Today’s topic is regional variations of Poseidon.
I don’t think there are very many major variations of this Deity. Mostly, I think it would pertain to his role in various royal or noble houses tracing their ancestry to him, and the variable customs of phratries that worshipped him. I did, however, share some interesting epithets yesterday, which refer to a few specific regional aspects.
One of these was Petraios, referring to Poseidon draining Thessaly by striking a rock with his trident. From this, the divine horse Skyros sprang forth. This is certainly a cult that is peculiar to that location and region. For the epithet Taureios, I also referred to the Taureia festival of Ephesos, but I do not know exactly how strictly local or regional this festival or the use of the epithet is.

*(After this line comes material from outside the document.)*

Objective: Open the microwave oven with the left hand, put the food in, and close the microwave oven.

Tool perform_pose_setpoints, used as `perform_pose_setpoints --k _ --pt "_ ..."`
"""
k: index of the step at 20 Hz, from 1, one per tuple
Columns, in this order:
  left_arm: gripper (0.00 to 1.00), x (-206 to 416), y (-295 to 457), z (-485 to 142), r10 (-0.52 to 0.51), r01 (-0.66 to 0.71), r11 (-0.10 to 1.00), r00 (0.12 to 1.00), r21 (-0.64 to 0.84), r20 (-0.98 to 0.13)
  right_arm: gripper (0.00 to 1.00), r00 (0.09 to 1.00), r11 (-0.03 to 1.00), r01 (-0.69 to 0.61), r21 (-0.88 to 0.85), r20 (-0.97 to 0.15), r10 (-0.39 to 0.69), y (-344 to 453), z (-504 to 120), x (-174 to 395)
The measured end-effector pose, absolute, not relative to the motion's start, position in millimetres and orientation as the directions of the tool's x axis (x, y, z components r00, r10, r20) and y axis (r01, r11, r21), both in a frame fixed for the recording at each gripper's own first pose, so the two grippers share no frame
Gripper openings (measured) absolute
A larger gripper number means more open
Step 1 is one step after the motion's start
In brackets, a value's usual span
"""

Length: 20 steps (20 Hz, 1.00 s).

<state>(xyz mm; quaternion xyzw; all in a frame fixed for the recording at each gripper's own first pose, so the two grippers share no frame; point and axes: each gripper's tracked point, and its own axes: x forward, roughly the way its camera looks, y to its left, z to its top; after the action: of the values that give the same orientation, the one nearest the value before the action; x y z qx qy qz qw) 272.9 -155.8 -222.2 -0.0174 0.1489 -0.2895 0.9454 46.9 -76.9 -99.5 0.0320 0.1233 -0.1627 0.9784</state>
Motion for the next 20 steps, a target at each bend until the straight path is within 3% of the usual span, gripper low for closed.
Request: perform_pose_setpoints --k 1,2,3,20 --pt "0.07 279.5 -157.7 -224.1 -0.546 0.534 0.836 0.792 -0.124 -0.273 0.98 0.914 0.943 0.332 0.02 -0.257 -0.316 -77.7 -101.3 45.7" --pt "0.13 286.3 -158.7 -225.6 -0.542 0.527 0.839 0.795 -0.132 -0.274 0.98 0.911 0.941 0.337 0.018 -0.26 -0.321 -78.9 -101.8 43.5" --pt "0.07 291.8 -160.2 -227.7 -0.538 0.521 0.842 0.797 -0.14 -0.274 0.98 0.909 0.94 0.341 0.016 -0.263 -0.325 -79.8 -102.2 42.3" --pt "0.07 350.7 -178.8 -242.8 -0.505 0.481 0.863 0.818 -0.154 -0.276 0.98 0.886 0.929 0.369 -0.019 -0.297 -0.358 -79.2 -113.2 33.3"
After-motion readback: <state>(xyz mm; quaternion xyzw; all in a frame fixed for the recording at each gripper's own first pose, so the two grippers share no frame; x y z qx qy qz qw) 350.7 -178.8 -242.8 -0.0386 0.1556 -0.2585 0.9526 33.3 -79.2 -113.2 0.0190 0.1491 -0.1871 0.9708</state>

Geographic epithets obviously do refer to a specific place and usually have only a local or regional importance. I shared several of those yesterday. Isthmios would be an exception though, as the Isthmia were one of the Panhellenic Games. Also, local epithets could gain a wider recognition in the case of geographic epithets of particular capes that lots of ships needed to pass, or which were notoriously dangerous. So it was possible that temples to the God of that cape would be built in harbours that are not in the immediate vicinity.
I don’t really know much more in regards to regional variations of Poseidon, so I’ll end this blog post here.